Therapy: Many patients with HIV infection can be safely treated with corticosteroids and a few selected agents detailed below. However, some immuno-suppressive medications (e.g., MTX, azathioprine, cyclosporine, cyclophosphamide) should be avoided because they may further immunosuppress the patient and predispose to disease progression or infections.
—Infectious musculoskeletal disease: Antimicrobial therapy should be tailored to the causative organism. Septic joints should be serially aspirated. Inaccessible joints such as the sacroiliac require imaging-guided aspiration.
—Reiter’s syndrome or psoriatic arthritis: Initially, optimize antiretroviral therapy. Consider using sulfasalazine (2–3 g/day in divided doses). Both indomethacin (75–150 mg/day) and hydroxychloroquine (400 mg/day) have proven beneficial and have anti-HIV effects as well. Effective treatment with thalidomide or TNF inhibitors (e.g., etanercept) has been described, although there is a concern about secondary infections.
—Polymyositis (PM): Can be safely treated with prednisone (0.5–1.0 mg/kg/day for 3 months and quickly tapered to minimum effective dose). Refractory patients may respond to intravenous gamma-globulin therapy.

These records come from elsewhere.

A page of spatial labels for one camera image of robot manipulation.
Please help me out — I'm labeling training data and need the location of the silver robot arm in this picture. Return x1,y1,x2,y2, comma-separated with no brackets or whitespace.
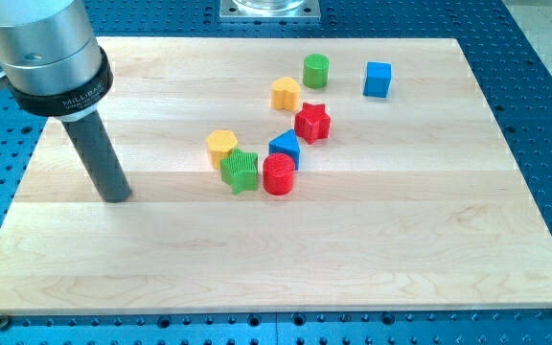
0,0,130,202

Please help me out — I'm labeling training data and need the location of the blue cube block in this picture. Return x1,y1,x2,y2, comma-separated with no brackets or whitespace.
363,61,392,98

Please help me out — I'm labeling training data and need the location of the blue triangle block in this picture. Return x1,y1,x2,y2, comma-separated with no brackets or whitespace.
268,129,301,170

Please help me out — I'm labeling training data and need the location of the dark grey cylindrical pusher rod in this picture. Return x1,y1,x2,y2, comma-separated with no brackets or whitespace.
63,111,131,202

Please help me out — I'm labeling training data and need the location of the green cylinder block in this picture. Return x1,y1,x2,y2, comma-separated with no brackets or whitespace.
303,54,330,89

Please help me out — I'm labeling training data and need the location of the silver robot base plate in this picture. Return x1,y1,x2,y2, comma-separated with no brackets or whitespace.
218,0,321,22

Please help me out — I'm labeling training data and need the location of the red star block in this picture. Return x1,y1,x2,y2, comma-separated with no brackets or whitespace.
294,103,332,145

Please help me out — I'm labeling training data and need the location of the brass board clamp screw left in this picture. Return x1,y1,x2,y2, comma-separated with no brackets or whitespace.
0,315,11,331

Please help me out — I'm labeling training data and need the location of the green star block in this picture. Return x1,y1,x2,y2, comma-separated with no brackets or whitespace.
220,149,258,195

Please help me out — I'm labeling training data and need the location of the red cylinder block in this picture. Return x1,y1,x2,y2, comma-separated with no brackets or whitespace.
263,153,295,196

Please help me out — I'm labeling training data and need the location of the yellow heart block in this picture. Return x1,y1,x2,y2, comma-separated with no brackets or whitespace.
271,77,301,111

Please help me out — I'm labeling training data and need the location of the light wooden board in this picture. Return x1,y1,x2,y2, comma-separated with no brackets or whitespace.
0,37,552,315

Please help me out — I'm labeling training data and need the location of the yellow hexagon block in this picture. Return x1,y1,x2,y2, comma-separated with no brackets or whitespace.
205,129,238,170

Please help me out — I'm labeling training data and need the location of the black Millibar tool mount ring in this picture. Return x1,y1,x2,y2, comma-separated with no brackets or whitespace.
8,46,114,117

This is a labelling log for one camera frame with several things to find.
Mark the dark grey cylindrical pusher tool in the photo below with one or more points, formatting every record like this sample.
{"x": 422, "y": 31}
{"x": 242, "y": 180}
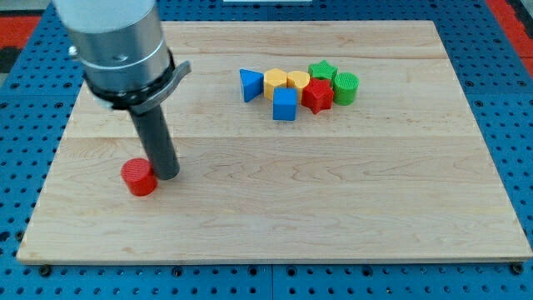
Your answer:
{"x": 151, "y": 127}

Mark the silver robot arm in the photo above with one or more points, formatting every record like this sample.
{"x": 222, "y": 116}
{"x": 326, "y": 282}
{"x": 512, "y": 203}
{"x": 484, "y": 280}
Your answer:
{"x": 127, "y": 65}

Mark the red star block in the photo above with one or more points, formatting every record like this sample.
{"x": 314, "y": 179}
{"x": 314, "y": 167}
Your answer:
{"x": 317, "y": 95}

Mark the green star block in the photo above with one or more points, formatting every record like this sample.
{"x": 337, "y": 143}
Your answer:
{"x": 323, "y": 70}

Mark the red cylinder block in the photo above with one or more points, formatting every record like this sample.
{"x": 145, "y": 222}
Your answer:
{"x": 138, "y": 175}

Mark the blue triangle block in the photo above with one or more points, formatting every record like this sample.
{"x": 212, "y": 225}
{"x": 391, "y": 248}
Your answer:
{"x": 251, "y": 84}

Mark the blue perforated metal table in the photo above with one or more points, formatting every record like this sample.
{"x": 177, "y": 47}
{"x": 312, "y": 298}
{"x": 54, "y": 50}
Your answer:
{"x": 38, "y": 95}

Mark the yellow hexagon block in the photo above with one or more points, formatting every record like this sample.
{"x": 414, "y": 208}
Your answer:
{"x": 272, "y": 79}

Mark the blue cube block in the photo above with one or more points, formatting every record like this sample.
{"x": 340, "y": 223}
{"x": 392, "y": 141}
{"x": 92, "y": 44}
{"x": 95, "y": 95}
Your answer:
{"x": 284, "y": 104}

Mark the yellow heart block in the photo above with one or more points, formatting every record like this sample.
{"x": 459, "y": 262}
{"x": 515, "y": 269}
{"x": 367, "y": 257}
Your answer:
{"x": 298, "y": 80}

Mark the green cylinder block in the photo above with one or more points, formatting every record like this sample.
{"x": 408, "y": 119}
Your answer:
{"x": 345, "y": 87}

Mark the light wooden board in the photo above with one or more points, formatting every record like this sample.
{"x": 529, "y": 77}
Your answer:
{"x": 402, "y": 175}

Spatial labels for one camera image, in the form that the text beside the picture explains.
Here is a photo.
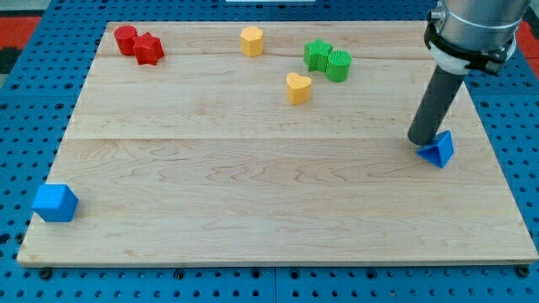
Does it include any blue triangle block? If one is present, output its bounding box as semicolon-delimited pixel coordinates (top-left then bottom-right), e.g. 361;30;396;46
416;130;454;168

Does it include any green cylinder block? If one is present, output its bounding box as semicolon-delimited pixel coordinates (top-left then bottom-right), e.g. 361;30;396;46
325;50;352;82

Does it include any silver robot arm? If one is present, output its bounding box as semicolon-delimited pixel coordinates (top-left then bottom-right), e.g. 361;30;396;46
424;0;531;75

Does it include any yellow heart block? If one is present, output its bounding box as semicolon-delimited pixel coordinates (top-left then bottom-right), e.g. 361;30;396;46
286;72;312;105

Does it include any blue cube block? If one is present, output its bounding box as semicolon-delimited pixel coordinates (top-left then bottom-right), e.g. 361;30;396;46
32;183;78;222

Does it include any wooden board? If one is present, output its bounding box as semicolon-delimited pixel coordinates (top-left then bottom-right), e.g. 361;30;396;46
17;21;538;268

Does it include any green star block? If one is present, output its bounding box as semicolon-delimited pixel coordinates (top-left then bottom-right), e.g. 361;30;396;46
303;39;333;72

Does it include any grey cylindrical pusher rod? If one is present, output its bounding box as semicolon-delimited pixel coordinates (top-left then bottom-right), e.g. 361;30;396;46
408;66;465;146

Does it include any red cylinder block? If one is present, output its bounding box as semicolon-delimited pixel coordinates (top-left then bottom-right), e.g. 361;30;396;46
114;25;138;56

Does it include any red star block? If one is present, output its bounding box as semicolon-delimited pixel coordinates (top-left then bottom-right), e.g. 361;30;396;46
133;32;164;66

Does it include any yellow hexagon block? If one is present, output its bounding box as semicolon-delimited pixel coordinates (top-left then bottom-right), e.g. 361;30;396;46
240;26;264;57

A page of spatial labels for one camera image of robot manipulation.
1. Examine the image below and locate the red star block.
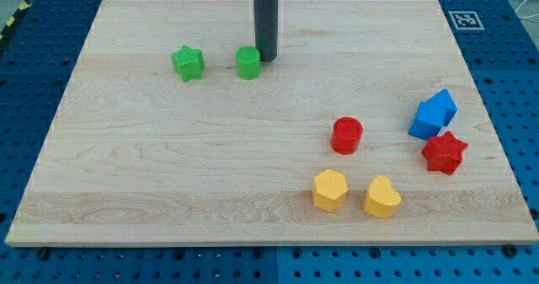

—Diffuse infiltrative lymphocytosis syndrome: Frequently, this syndrome responds to antiretroviral therapy alone. Prednisone (20–40 mg/day) will rapidly decrease salivary gland size and improve lymphocytic interstitial pneumonitis. Taper to minimum effective dose. Patients seem to tolerate low-dose prednisone well.
—Vasculitis: High-dose corticosteroids may be necessary for those with systemic necrotizing vasculitis. Advanced HIV infection often precludes immunosuppressive therapy, but it has been used in some patients with life-threatening vasculitis.

Prognosis: The HIV stage often determines the prognosis. Patients with advanced HIV infection generally have a poorer response to therapy. Patients with diffuse infiltrative lymphocytosis syndrome generally respond well and are typically long-term nonprogressors. Vasculitis in HIV-1 has a poor prognosis. The protease inhibitors (relatively new, powerful antiretroviral drugs) can, in some instances, dramatically reverse clinical disease.

BIBLIOGRAPHY
Medina Rodríguez F. Rheumatic manifestations of human immunodeficiency virus infection. Rheum Dis Clin North Am 2003;29:145–161.